(Items listed in a dataset)
**********

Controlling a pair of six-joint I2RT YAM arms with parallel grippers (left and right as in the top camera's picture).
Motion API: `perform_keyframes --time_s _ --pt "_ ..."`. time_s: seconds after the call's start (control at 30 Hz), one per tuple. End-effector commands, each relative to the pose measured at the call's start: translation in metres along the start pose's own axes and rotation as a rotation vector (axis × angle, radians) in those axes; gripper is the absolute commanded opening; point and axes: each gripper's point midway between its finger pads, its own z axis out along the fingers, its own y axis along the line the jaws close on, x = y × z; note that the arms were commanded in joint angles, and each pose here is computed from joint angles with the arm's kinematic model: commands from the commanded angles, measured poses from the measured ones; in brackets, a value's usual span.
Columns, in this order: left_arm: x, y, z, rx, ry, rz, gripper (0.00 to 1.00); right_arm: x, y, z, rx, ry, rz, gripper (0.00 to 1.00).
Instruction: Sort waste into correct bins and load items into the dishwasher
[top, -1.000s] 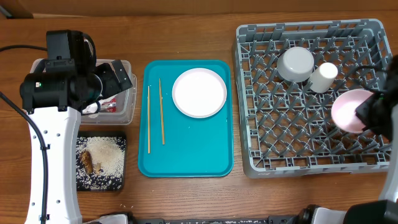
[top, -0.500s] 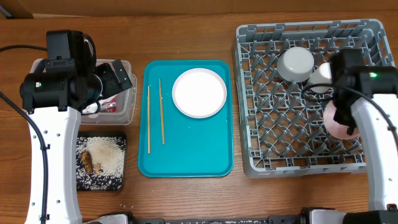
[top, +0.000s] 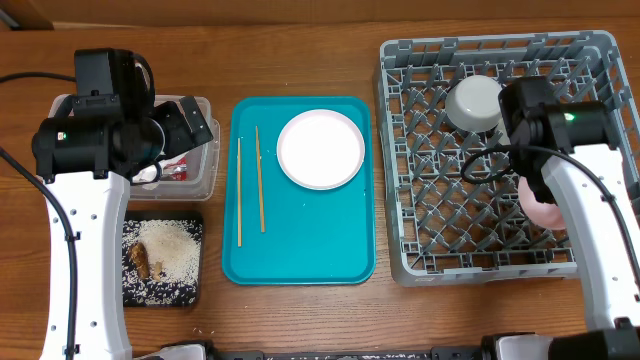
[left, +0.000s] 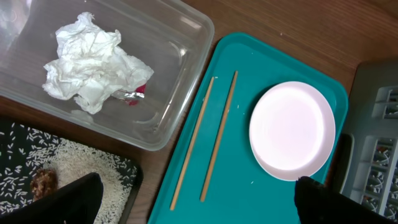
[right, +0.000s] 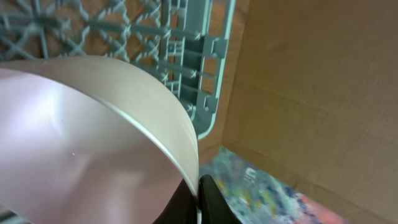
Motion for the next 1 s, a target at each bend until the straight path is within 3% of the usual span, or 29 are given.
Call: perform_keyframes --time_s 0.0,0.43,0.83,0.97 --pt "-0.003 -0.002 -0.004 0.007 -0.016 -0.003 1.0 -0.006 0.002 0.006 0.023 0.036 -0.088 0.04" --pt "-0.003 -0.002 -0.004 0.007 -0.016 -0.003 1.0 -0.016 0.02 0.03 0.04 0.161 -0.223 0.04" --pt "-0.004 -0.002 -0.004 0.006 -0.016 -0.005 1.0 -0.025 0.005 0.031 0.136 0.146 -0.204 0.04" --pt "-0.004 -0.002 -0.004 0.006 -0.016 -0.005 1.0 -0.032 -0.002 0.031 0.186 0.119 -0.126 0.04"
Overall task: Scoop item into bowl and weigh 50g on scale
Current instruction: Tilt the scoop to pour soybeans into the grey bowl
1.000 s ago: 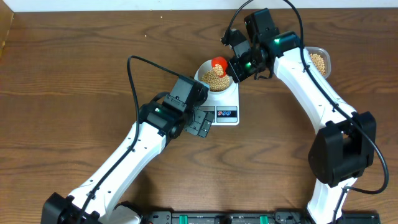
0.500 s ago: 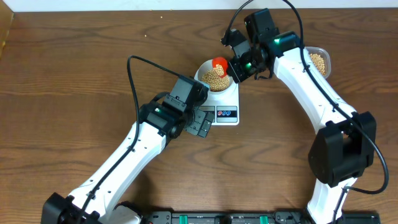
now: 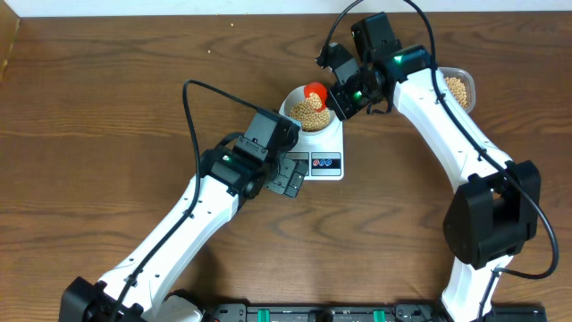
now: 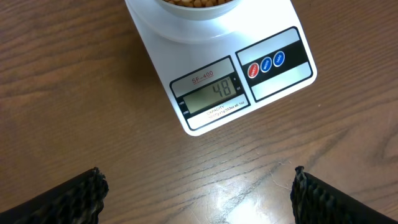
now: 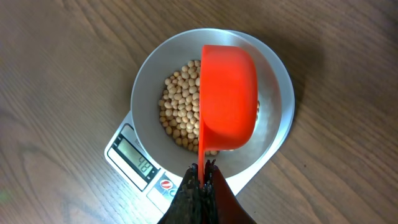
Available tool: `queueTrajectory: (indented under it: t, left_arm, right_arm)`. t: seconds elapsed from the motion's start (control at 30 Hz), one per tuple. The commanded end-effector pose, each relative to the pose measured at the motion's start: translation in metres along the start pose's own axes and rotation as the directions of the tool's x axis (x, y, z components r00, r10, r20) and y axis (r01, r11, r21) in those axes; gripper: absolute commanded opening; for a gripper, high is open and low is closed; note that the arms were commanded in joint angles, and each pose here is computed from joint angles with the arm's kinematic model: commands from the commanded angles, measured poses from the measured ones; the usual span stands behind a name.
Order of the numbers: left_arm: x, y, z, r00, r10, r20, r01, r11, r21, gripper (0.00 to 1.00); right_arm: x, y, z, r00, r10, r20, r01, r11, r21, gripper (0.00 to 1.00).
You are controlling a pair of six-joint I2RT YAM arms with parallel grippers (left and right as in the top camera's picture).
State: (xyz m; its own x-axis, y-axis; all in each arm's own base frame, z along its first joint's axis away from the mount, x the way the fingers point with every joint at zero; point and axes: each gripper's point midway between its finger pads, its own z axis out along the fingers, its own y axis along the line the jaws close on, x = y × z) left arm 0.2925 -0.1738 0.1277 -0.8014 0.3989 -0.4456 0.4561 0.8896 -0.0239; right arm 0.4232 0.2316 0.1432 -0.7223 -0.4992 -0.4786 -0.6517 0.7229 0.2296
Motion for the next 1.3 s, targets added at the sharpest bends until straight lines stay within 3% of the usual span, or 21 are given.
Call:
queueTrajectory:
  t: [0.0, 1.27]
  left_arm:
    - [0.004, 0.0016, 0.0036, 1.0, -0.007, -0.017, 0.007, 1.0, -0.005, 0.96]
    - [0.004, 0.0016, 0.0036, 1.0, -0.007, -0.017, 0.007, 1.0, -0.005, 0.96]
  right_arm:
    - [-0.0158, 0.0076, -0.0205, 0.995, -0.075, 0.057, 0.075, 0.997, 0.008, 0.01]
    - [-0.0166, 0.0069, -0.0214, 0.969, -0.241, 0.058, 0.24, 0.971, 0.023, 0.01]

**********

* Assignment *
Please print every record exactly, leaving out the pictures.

* Exercise solution *
Controlling a pair of six-joint I2RT YAM arms with parallel grippers (left and right as in the top camera's picture).
Motion API: `perform_keyframes --time_s _ --pt "_ ..."`. time_s: seconds after the call's start (control at 30 Hz), one per tuple. End-effector commands, each relative to the pose measured at the call's start: translation in metres along the start pose's own axes and rotation as a rotation vector (axis × angle, radians) in those axes; gripper is the absolute commanded opening; point and axes: each gripper's point midway between its finger pads, its own z axis out along the fingers, its own y axis along the line the jaws close on, x = y × z; note that the arms were commanded in joint angles, and each pose here is computed from joint angles with the arm's kinematic model: commands from the commanded angles, measured poses from the measured ones; in brackets, a value's usual span.
Columns, in this order: left_arm: x, y, z, rx, ry, rz, gripper (0.00 to 1.00); right_arm: x, y, z, rx, ry, rz, gripper (0.00 to 1.00).
Instruction: Sort waste into correct bins and load items into the dishwasher
[top, -1.000s] 
[top, -0.500s] 
[top, +0.000s] 
[left, +0.000s] 
[right, +0.000s] 
Motion for the next 1 s, a target at each bend until the straight path is within 3% of the usual span, or 29 are given.
Call: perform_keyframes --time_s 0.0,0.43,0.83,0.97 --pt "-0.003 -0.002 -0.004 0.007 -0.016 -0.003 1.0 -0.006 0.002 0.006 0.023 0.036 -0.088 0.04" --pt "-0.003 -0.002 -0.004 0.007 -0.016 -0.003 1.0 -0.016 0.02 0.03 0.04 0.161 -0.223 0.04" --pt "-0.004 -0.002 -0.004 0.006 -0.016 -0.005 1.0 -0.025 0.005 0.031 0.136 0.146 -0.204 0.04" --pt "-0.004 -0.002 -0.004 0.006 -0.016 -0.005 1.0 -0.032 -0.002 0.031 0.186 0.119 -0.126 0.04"
Overall task: Scoop item into bowl and weigh 50g on scale
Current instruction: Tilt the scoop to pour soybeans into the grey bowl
1.000 s ago: 
0.500 s ago: 
now: 
now: 
now: 
Available tool: `queueTrajectory: (indented under it: t, left_arm, right_arm)`. t: seconds elapsed from the motion's start (control at 30 Hz), one per tuple. The commanded end-effector pose, each relative to the pose measured at the motion's start: translation in metres along the start pose's own axes and rotation as the directions of the tool's x axis (x, y, z components r00, r10, r20) and y axis (r01, r11, r21) in those axes; gripper: absolute commanded opening; for a gripper, high is open and low is closed; note that the arms were commanded in joint angles, and each pose here is computed from joint angles with the arm's kinematic model: commands from the commanded angles, measured poses from the measured ones; the usual span stands behind a name.
Order of the numbers: left_arm: x, y, z, r00, r10, r20, r01, r11, r21, gripper (0.00 to 1.00); right_arm: x, y, z, r00, r10, r20, r01, r11, r21, gripper (0.00 to 1.00).
You are controlling a pair of six-joint I2RT YAM arms with parallel grippers (left and right as in the top camera's picture).
State: (xyz m; its own x-axis, y-axis; all in each arm's own base frame, z along its first joint's axis away from the mount, x the way the fingers point with every joint at zero; point and axes: each gripper's point midway between its finger pads, its own z axis out along the fingers, its own y axis along the line the jaws close on, x = y × z) left arm 0.2925 -0.1738 0.1277 -0.8014 0.3989 -0.4456 0.4561 0.8896 -0.0239; right arm 0.4232 0.2316 0.1432 -0.7223 -0.4992 -0.4786 -0.6517 0.7229 0.2296
Motion for the next 1.3 s, targets added at the sharpest bends until straight lines stay within 3% of the usual span, or 21 are given.
Call:
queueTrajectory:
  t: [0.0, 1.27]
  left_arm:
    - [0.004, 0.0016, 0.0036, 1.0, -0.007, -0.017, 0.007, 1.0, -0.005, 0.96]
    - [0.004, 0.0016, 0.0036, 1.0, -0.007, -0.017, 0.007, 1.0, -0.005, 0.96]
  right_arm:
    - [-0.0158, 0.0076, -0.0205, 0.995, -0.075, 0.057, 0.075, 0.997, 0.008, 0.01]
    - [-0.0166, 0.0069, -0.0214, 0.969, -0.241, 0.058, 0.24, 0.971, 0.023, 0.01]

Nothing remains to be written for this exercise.